╭─ Records to process

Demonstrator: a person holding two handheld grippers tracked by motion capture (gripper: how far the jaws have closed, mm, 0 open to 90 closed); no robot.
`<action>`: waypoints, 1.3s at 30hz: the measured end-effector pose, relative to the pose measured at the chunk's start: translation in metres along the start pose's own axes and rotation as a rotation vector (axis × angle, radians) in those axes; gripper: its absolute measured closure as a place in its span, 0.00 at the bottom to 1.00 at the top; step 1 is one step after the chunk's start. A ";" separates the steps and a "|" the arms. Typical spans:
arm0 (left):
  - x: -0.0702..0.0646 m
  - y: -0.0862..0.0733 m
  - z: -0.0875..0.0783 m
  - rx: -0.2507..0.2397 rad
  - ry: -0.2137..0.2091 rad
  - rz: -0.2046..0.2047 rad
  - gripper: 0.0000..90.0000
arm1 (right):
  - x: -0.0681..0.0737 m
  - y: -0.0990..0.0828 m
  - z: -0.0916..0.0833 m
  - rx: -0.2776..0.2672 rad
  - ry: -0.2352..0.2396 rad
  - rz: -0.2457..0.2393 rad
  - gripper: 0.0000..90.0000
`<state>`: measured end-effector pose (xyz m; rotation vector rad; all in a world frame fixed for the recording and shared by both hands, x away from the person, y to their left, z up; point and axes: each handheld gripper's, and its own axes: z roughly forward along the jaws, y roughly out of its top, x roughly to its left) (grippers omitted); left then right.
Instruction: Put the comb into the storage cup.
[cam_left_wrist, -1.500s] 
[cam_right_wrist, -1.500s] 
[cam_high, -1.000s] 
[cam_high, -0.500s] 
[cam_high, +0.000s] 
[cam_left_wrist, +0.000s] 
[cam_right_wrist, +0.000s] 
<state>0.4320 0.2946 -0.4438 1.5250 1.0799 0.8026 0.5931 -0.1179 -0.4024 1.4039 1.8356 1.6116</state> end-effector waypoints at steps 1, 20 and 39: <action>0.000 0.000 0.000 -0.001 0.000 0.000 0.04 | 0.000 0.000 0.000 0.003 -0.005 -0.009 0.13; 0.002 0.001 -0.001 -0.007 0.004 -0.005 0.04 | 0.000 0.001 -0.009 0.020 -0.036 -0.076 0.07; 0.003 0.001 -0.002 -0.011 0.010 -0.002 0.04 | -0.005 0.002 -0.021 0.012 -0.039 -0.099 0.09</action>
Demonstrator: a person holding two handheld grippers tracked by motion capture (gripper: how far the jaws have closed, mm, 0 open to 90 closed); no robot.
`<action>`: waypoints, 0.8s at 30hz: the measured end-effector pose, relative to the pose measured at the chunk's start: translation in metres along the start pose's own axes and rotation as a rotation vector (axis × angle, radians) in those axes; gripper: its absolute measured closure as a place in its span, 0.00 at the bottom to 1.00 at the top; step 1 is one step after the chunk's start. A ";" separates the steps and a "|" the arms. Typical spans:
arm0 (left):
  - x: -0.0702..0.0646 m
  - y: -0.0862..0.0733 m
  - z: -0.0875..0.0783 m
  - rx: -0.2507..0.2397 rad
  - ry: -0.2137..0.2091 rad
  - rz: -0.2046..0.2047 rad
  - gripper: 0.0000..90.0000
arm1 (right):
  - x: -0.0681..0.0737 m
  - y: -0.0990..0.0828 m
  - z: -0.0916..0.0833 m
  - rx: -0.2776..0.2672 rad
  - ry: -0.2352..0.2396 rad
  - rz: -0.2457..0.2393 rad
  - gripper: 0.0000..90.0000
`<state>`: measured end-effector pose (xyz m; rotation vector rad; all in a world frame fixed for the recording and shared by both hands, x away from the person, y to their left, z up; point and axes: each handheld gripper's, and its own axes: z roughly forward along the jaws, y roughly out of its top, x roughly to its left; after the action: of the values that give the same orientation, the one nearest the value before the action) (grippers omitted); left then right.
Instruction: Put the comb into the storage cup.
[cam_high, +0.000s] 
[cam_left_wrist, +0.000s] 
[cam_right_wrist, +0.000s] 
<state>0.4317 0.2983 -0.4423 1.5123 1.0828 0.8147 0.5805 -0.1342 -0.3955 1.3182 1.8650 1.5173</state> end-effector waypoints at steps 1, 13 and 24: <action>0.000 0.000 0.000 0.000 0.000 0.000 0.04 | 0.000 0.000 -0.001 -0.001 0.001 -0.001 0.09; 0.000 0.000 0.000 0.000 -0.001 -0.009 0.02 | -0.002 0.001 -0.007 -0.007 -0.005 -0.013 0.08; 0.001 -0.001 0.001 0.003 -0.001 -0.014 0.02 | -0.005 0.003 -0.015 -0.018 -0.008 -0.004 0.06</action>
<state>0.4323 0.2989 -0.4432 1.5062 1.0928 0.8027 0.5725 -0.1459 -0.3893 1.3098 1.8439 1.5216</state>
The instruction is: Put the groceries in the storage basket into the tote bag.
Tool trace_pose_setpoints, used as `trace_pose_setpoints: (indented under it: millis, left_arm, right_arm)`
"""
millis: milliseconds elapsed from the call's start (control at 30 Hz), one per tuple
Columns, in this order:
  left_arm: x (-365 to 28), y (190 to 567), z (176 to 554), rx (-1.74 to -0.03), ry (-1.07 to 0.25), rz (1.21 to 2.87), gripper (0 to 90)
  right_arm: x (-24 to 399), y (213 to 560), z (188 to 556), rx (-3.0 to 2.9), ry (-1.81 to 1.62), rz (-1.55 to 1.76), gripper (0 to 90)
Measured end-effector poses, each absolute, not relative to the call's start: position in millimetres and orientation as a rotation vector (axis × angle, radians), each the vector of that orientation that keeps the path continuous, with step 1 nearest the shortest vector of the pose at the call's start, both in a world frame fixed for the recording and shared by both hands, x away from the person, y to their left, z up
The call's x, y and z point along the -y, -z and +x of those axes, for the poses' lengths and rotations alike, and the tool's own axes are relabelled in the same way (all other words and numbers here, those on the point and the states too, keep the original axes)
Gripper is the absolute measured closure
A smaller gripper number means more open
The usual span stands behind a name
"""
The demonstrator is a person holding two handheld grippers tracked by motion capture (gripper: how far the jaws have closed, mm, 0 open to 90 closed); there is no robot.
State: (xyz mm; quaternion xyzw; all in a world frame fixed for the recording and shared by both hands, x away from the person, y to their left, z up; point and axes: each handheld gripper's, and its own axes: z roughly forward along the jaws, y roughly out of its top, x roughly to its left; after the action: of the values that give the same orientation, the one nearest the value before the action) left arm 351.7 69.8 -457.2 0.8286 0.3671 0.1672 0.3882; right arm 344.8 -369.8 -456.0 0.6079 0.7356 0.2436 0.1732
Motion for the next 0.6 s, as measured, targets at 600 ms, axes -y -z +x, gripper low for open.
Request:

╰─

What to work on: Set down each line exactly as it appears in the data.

Task result:
Demonstrator: a person holding two handheld grippers tracked by motion capture (gripper: how far the jaws have closed, mm, 0 open to 90 closed); no robot.
`<action>`: waypoints, 1.3s at 30hz: the measured end-effector pose, relative to the pose measured at the chunk's start: translation in metres along the start pose's own axes and rotation as a rotation vector (axis × angle, radians) in those axes; gripper: its absolute measured closure as a place in its span, 0.00 at the bottom to 1.00 at the top; step 1 is one step after the chunk's start. A ";" separates the steps and a "|" the arms. Typical spans:
arm0 (left):
  - x: -0.0702..0.0646 m
  - y: -0.0862..0.0733 m
  - z: -0.0875..0.0783 m
  - rx: -0.2507..0.2397 rad
  - ry: -0.2137..0.2091 rad
  - rz: -0.2046..0.2047 rad
  - gripper: 0.0000..90.0000
arm1 (right):
  - x: -0.0681..0.0737 m
  - y: -0.0990..0.0828 m
  - z: -0.0916..0.0833 m
  - rx: -0.2776..0.2672 rad
  - ry: -0.2352..0.2396 rad
  - rz: -0.2457..0.2393 rad
  - gripper: 0.0000..90.0000
`<state>`: measured end-effector pose (xyz m; rotation vector rad; all in a world frame fixed for the recording and shared by both hands, x away from the person, y to their left, z up; point and axes: each handheld gripper's, and its own axes: z roughly forward along the jaws, y roughly out of its top, x roughly to its left) (grippers omitted); left then right.
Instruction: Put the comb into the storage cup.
[cam_left_wrist, -1.500s] 
[cam_right_wrist, -1.500s] 
[cam_high, -1.000s] 
[cam_high, -0.500s] 
[cam_high, +0.000s] 
[cam_left_wrist, +0.000s] 
[cam_right_wrist, +0.000s] 
<state>0.4320 0.2946 -0.4438 1.5250 1.0799 0.8026 0.5931 -0.1179 -0.4024 1.4039 1.8356 1.6116</state> end-effector waypoints at steps 1, 20 and 39: <action>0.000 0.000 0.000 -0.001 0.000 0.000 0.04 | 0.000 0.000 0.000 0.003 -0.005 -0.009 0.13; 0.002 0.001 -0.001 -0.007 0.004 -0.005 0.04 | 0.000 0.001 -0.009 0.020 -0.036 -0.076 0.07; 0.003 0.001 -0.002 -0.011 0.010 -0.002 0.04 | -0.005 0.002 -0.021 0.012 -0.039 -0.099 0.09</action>
Demonstrator: a person holding two handheld grippers tracked by motion capture (gripper: how far the jaws have closed, mm, 0 open to 90 closed); no robot.
`<action>`: waypoints, 0.8s at 30hz: the measured end-effector pose, relative to the pose measured at the chunk's start: translation in metres along the start pose's own axes and rotation as a rotation vector (axis × angle, radians) in those axes; gripper: its absolute measured closure as a place in its span, 0.00 at the bottom to 1.00 at the top; step 1 is one step after the chunk's start. A ";" separates the steps and a "|" the arms. Typical spans:
arm0 (left):
  - x: -0.0702..0.0646 m
  - y: -0.0862..0.0733 m
  - z: -0.0875..0.0783 m
  - rx: -0.2507..0.2397 rad
  - ry: -0.2137..0.2091 rad
  - rz: -0.2046..0.2047 rad
  - gripper: 0.0000..90.0000
arm1 (right):
  - x: -0.0681..0.0737 m
  - y: -0.0990..0.0828 m
  - z: -0.0916..0.0833 m
  - rx: -0.2776..0.2672 rad
  - ry: -0.2352..0.2396 rad
  - rz: -0.2457..0.2393 rad
  - gripper: 0.0000..90.0000
`<state>`: measured end-effector pose (xyz m; rotation vector rad; all in a world frame fixed for the recording and shared by both hands, x away from the person, y to their left, z up; point and axes: each handheld gripper's, and its own axes: z roughly forward along the jaws, y roughly out of its top, x roughly to its left; after the action: of the values that give the same orientation, the one nearest the value before the action) (grippers omitted); left then right.
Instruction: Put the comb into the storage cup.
[cam_high, +0.000s] 
[cam_left_wrist, +0.000s] 
[cam_right_wrist, +0.000s] 
<state>0.4317 0.2983 -0.4423 1.5123 1.0828 0.8147 0.5805 -0.1342 -0.3955 1.3182 1.8650 1.5173</state> end-effector waypoints at steps 1, 13 and 24: <action>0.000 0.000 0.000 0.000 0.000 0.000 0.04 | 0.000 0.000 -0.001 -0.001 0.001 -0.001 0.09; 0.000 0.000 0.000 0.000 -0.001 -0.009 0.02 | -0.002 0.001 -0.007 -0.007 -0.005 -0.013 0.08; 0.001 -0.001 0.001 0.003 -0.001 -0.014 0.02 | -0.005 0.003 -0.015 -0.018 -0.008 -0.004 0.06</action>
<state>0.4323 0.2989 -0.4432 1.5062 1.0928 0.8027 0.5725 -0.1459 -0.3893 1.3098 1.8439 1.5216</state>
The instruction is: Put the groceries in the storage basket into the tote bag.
Tool trace_pose_setpoints, used as `trace_pose_setpoints: (indented under it: millis, left_arm, right_arm)`
"""
millis: milliseconds elapsed from the call's start (control at 30 Hz), one per tuple
Columns, in this order:
  left_arm: x (-365 to 28), y (190 to 567), z (176 to 554), rx (-1.74 to -0.03), ry (-1.07 to 0.25), rz (1.21 to 2.87), gripper (0 to 90)
  right_arm: x (-24 to 399), y (213 to 560), z (188 to 556), rx (-3.0 to 2.9), ry (-1.81 to 1.62), rz (-1.55 to 1.76), gripper (0 to 90)
Measured end-effector poses, each absolute, not relative to the call's start: position in millimetres and orientation as a rotation vector (axis × angle, radians), each the vector of that orientation that keeps the path continuous, with step 1 nearest the shortest vector of the pose at the call's start, both in a world frame fixed for the recording and shared by both hands, x away from the person, y to their left, z up
The call's x, y and z point along the -y, -z and +x of those axes, for the poses' lengths and rotations alike, and the tool's own axes are relabelled in the same way (all other words and numbers here, those on the point and the states too, keep the original axes)
Gripper is the absolute measured closure
A smaller gripper number means more open
The usual span stands behind a name
"""
The demonstrator is a person holding two handheld grippers tracked by motion capture (gripper: how far the jaws have closed, mm, 0 open to 90 closed); there is no robot.
State: (xyz mm; quaternion xyzw; all in a world frame fixed for the recording and shared by both hands, x away from the person, y to their left, z up; point and axes: each handheld gripper's, and its own axes: z roughly forward along the jaws, y roughly out of its top, x roughly to its left; after the action: of the values that give the same orientation, the one nearest the value before the action) left arm 351.7 69.8 -457.2 0.8286 0.3671 0.1672 0.3882; right arm 344.8 -369.8 -456.0 0.6079 0.7356 0.2436 0.1732
Motion for the next 0.6 s, as measured, targets at 600 ms, axes -y -z +x, gripper low for open.
Request:

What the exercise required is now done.